Alaska's new Medicaid expansion project director plans to extend healthcare coverage to some of the state's lowest-income residents.
Alaska Dispatch News reported Saturday that Chris Ashenbrenner was appointed by Gov. Bill Walker when he created the new position.
The planned expansion will extend Medicaid coverage to all Alaskans who earn up to 138% of the poverty level or about $20,120 per year.
Before that can happen in Alaska, Ashenbrenner will have to work through a series of hurdles. The state's Medicaid eligibility and payment systems have been plagued with defects. She'll also have to convince lawmakers to accept and spend federal funds on expansion and to allocate state dollars for infrastructure to handle the expanded program.
Medicaid expansion was one of the key points during Walker's campaign against former Gov. Sean Parnell, who said the expansion under the federal Affordable Care Act was too costly.
When Ashenbrenner first took a job with the state in 1982, she worked as a clerk in the Division of Public Assistance, eventually rising to the role of director in 2001. Her focuses included implementing Denali KidCare and welfare reform. Most recently, Ashenbrenner served as the executive director of the Alaska Council on Domestic Violence and Sexual Assault before retiring in 2009.
She came out of retirement for the new post.
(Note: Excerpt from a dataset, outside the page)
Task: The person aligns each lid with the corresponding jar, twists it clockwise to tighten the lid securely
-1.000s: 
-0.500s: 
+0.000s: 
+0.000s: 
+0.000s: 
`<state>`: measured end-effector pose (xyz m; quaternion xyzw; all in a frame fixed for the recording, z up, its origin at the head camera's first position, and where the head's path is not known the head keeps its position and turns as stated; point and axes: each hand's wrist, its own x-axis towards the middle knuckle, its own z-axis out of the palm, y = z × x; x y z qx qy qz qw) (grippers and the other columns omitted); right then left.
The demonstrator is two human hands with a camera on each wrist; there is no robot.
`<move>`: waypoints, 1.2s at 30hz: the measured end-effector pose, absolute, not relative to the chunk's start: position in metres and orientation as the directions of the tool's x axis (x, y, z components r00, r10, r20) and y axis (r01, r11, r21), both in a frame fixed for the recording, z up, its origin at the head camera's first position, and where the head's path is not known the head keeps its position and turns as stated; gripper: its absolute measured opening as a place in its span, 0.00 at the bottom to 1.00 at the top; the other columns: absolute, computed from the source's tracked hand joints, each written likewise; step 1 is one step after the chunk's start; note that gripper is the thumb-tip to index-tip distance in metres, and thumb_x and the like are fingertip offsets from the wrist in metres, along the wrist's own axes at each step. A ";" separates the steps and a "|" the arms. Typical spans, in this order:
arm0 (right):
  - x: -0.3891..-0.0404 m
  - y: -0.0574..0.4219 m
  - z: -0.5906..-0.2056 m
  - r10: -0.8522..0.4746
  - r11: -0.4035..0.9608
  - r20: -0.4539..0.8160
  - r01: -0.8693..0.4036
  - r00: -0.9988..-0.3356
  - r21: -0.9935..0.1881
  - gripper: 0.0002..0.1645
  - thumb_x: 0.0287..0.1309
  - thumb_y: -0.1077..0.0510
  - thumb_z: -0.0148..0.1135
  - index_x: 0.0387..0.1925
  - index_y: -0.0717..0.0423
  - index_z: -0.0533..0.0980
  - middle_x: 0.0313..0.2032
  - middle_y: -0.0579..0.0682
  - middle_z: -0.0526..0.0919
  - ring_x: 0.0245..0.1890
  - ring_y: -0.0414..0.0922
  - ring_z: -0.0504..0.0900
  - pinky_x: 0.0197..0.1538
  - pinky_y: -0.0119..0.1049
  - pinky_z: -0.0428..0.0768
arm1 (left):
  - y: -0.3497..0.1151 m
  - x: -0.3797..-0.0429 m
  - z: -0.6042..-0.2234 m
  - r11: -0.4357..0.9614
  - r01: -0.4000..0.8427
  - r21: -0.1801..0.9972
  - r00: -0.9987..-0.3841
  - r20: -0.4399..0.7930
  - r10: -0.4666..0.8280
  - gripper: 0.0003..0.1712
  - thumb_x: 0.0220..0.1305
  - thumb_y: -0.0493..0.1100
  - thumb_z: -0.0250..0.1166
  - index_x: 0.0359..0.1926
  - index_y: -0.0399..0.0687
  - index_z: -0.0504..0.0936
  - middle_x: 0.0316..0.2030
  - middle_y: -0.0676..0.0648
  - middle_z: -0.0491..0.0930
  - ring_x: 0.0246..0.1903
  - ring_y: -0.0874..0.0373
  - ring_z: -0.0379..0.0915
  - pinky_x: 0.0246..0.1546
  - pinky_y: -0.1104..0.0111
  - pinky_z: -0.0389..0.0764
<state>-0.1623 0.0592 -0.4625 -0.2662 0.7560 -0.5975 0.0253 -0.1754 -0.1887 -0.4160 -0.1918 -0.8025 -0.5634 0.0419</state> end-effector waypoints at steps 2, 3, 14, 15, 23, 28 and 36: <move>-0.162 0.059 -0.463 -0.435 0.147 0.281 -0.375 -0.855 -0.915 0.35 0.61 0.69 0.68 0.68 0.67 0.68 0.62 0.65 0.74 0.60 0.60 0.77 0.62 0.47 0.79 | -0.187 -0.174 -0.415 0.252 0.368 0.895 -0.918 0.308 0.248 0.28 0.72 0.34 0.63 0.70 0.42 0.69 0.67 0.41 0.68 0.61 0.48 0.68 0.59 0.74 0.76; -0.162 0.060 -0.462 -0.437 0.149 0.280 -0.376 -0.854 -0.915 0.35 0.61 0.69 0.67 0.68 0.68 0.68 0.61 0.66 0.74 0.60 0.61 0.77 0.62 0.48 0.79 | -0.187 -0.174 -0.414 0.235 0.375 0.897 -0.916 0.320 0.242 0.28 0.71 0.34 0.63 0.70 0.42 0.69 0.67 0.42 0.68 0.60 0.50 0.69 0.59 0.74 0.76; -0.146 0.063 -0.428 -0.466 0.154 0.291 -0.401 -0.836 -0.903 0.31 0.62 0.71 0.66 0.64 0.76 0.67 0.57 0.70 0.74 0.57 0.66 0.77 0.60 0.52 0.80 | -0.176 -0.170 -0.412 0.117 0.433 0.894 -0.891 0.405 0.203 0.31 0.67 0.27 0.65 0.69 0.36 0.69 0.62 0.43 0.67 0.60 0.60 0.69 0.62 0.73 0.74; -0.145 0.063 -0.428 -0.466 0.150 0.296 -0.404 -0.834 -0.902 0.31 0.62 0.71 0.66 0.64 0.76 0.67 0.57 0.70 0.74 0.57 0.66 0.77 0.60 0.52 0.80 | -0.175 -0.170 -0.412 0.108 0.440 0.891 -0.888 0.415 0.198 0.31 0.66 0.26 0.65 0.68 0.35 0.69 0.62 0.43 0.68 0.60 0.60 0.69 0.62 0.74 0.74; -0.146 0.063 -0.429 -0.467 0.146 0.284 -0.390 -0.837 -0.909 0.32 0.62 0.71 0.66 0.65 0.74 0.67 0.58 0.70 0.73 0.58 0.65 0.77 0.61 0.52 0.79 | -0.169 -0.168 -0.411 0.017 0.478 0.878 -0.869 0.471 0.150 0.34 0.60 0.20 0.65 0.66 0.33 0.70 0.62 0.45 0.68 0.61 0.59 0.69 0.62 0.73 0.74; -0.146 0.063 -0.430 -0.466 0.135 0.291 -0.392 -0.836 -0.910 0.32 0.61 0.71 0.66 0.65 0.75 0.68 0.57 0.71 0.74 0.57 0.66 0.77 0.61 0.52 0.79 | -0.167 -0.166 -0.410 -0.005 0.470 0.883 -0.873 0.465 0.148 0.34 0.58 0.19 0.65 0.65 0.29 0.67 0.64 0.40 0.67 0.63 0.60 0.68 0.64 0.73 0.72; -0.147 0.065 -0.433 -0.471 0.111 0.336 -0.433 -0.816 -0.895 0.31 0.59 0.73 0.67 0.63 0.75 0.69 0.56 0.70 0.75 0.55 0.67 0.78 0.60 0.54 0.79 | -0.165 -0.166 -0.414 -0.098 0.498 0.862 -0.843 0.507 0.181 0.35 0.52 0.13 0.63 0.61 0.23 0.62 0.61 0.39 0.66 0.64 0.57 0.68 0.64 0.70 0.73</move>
"We knew we needed someone with a proven track record for bringing on pretty heavy projects; pretty transformational projects to the state," said the state health department's commissioner Valerie Davidson.
Originally, Ashenbrenner said, she planned to complete her work on Medicaid expansion by king salmon season, but since better assessing the task at hand, she said, "Now I'm saying, 'How about hunting season?'"
Ashenbrenner was a fisherman before she quit her job in 1981 to find a job with health insurance.
"So I took a state job," Ashenbrenner, a lifelong Alaskan, said. "I liked the work and I liked having health insurance, so I just kept going."